● REQUIREMENT:
For the records below, give the number of lines in which "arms" appears, and add nothing else.

*** Block opens ***

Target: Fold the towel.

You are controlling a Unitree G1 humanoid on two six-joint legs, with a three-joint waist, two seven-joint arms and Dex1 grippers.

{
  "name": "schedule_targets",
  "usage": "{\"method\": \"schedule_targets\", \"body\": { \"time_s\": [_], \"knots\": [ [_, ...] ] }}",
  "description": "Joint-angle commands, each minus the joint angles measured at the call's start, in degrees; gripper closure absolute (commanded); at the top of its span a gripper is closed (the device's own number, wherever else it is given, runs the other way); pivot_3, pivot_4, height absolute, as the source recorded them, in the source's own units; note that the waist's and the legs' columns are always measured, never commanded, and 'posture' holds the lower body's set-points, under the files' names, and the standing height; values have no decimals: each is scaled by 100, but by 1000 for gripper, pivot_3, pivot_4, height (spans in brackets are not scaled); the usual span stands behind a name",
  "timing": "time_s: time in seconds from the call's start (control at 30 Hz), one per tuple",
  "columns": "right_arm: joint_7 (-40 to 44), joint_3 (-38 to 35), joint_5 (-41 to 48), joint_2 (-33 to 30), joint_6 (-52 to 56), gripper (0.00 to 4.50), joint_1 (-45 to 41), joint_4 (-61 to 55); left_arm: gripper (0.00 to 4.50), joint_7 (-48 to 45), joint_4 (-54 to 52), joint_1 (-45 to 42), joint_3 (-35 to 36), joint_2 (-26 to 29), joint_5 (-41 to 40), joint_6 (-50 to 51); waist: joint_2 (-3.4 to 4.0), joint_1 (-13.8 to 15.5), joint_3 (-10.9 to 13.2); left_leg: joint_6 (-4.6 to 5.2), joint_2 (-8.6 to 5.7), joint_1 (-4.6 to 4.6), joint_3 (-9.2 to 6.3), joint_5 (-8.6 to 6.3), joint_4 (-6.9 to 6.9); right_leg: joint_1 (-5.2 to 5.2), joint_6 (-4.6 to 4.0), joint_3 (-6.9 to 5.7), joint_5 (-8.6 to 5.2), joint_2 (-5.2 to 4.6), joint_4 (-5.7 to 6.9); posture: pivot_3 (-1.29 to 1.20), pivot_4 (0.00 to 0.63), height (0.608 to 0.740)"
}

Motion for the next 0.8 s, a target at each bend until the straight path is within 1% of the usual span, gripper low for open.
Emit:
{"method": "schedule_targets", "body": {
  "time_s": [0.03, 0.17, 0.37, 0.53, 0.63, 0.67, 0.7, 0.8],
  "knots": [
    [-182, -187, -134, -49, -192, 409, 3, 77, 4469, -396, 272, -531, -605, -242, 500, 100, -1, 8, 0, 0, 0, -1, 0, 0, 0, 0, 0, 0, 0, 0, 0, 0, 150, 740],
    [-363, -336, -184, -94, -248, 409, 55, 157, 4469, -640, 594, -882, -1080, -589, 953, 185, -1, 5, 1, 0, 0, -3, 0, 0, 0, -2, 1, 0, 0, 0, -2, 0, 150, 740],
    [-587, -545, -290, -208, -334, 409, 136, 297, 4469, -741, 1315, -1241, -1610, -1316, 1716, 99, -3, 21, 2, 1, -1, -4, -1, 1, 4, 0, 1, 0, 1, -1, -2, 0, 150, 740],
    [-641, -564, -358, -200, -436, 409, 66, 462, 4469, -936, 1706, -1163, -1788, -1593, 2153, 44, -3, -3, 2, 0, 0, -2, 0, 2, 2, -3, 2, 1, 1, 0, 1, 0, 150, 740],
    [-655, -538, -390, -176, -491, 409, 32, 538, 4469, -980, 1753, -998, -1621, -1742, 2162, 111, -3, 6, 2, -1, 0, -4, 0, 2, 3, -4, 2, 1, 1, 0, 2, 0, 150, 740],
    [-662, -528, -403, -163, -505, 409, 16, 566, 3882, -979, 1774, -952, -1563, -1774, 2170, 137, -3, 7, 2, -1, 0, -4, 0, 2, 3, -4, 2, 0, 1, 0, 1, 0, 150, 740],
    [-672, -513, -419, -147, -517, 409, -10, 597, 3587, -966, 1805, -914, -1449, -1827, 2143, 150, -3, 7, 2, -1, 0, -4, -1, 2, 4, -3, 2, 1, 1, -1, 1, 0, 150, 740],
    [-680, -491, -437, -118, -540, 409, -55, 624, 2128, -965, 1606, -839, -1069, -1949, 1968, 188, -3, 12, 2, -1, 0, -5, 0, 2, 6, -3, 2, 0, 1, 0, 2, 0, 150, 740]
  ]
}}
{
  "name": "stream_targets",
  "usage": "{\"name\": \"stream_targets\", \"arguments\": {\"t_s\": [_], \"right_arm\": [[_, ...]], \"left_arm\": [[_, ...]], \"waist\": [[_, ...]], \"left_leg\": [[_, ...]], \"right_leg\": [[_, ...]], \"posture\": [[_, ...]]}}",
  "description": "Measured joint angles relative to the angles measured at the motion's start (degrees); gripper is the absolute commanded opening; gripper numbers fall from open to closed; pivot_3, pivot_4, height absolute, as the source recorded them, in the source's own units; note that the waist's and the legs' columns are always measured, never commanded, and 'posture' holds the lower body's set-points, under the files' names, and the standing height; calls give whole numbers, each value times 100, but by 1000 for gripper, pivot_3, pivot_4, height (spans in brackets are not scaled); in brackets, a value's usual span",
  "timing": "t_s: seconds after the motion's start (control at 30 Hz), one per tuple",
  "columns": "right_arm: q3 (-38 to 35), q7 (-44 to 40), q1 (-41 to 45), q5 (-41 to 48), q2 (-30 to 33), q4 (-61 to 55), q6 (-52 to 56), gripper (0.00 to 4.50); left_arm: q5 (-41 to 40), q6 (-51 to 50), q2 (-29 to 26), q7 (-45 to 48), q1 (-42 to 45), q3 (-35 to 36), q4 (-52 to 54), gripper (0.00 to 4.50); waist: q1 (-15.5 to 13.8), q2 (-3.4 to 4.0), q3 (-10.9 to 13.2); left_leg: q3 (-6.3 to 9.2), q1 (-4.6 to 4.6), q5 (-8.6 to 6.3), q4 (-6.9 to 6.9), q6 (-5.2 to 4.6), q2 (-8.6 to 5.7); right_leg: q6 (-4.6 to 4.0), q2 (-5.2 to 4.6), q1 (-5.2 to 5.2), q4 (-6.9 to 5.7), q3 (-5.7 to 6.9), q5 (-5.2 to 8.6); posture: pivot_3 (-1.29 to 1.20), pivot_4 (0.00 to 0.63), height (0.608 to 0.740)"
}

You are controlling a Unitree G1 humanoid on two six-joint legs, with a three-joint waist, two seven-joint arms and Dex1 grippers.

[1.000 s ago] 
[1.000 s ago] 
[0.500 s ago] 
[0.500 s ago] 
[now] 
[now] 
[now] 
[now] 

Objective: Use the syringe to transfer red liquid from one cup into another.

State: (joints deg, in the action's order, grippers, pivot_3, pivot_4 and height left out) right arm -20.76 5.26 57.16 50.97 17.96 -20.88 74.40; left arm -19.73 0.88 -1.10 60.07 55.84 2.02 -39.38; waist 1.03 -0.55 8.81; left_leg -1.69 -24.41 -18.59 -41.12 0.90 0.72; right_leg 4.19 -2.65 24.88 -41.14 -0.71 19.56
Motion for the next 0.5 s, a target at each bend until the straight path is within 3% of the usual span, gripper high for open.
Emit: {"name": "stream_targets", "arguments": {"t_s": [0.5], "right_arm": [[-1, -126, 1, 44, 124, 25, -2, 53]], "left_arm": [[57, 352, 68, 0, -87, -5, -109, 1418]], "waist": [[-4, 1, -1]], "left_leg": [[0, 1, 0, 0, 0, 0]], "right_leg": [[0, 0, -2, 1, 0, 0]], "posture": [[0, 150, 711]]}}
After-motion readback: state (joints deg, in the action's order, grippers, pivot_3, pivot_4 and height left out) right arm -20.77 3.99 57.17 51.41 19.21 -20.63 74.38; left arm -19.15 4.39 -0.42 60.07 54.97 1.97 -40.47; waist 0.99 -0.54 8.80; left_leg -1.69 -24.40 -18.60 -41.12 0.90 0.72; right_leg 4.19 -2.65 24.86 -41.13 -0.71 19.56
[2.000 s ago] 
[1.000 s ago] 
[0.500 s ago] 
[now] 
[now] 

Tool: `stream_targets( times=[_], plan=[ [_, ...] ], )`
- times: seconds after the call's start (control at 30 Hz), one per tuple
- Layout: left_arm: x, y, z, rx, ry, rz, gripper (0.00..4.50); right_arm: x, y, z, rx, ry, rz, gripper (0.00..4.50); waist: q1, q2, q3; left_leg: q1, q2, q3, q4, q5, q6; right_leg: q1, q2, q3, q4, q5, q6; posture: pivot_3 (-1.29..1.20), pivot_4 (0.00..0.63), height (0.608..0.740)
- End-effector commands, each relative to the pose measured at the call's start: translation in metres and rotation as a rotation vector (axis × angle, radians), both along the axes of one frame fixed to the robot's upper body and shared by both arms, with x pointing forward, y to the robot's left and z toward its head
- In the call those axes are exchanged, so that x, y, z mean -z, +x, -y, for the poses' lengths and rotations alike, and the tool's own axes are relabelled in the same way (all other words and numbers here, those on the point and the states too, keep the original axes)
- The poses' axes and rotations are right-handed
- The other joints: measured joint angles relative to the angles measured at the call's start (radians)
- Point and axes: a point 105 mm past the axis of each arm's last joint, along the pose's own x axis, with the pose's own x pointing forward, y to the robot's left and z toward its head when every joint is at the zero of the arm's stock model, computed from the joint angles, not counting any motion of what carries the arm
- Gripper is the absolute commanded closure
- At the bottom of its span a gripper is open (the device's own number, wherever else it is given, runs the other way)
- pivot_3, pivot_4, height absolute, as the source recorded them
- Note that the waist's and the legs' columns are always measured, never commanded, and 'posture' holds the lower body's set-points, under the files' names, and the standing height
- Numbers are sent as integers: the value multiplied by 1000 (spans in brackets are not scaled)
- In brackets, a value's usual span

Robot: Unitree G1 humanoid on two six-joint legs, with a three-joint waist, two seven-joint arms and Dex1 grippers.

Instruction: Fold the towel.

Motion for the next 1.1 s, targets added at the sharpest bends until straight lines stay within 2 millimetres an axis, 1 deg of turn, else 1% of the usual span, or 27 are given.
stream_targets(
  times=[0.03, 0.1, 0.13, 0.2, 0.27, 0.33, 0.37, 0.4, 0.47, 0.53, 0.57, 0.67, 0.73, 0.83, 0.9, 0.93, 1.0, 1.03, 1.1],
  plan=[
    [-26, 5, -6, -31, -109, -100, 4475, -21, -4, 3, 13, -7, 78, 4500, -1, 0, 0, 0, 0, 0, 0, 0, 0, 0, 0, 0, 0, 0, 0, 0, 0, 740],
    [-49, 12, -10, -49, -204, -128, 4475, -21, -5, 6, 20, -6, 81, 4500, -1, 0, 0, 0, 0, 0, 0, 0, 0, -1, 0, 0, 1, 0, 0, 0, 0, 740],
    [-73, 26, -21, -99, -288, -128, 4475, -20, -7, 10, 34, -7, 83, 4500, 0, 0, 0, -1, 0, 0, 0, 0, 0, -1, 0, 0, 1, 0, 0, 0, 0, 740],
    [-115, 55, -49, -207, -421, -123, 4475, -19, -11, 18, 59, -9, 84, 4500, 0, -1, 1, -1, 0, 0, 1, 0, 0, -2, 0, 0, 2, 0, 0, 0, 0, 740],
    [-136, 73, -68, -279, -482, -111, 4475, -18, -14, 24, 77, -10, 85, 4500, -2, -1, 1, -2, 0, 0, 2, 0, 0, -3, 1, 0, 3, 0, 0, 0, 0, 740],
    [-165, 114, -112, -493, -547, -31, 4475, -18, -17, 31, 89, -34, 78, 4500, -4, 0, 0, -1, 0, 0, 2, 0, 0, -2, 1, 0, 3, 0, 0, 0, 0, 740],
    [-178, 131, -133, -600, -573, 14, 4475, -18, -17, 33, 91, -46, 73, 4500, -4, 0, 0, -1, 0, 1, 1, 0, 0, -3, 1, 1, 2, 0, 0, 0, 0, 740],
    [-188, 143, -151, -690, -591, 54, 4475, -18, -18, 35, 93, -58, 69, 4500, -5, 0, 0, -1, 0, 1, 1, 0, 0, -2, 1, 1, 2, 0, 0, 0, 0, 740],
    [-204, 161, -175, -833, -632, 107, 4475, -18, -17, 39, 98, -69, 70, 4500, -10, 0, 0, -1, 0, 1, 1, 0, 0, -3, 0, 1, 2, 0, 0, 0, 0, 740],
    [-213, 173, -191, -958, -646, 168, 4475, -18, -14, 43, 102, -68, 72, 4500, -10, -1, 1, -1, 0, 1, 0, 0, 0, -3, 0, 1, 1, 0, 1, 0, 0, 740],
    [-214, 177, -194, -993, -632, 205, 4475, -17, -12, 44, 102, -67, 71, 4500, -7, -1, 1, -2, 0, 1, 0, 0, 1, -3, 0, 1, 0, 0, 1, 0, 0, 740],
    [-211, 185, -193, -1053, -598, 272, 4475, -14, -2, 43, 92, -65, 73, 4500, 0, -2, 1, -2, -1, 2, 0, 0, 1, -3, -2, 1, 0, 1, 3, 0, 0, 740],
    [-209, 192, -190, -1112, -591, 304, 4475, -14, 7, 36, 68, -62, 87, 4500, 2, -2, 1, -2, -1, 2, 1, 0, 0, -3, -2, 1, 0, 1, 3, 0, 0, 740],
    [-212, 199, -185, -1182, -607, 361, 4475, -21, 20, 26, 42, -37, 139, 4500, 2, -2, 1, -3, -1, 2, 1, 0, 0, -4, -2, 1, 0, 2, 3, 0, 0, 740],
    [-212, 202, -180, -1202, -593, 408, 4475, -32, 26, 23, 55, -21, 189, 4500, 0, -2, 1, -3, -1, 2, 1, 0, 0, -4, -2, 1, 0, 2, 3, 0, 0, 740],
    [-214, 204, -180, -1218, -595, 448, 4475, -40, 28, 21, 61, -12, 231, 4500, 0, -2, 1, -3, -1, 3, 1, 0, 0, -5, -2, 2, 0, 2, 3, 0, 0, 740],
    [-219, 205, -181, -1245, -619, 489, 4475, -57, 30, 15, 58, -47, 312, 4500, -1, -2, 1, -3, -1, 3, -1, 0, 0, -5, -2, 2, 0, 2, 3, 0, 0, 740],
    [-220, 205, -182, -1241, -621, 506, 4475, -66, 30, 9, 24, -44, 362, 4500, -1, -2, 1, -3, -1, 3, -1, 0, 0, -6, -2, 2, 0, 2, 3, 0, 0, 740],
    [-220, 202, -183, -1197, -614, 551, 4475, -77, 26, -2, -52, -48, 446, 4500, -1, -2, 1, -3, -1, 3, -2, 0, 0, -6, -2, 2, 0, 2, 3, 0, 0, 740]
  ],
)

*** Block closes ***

● ANSWER TO THE PROBLEM:
4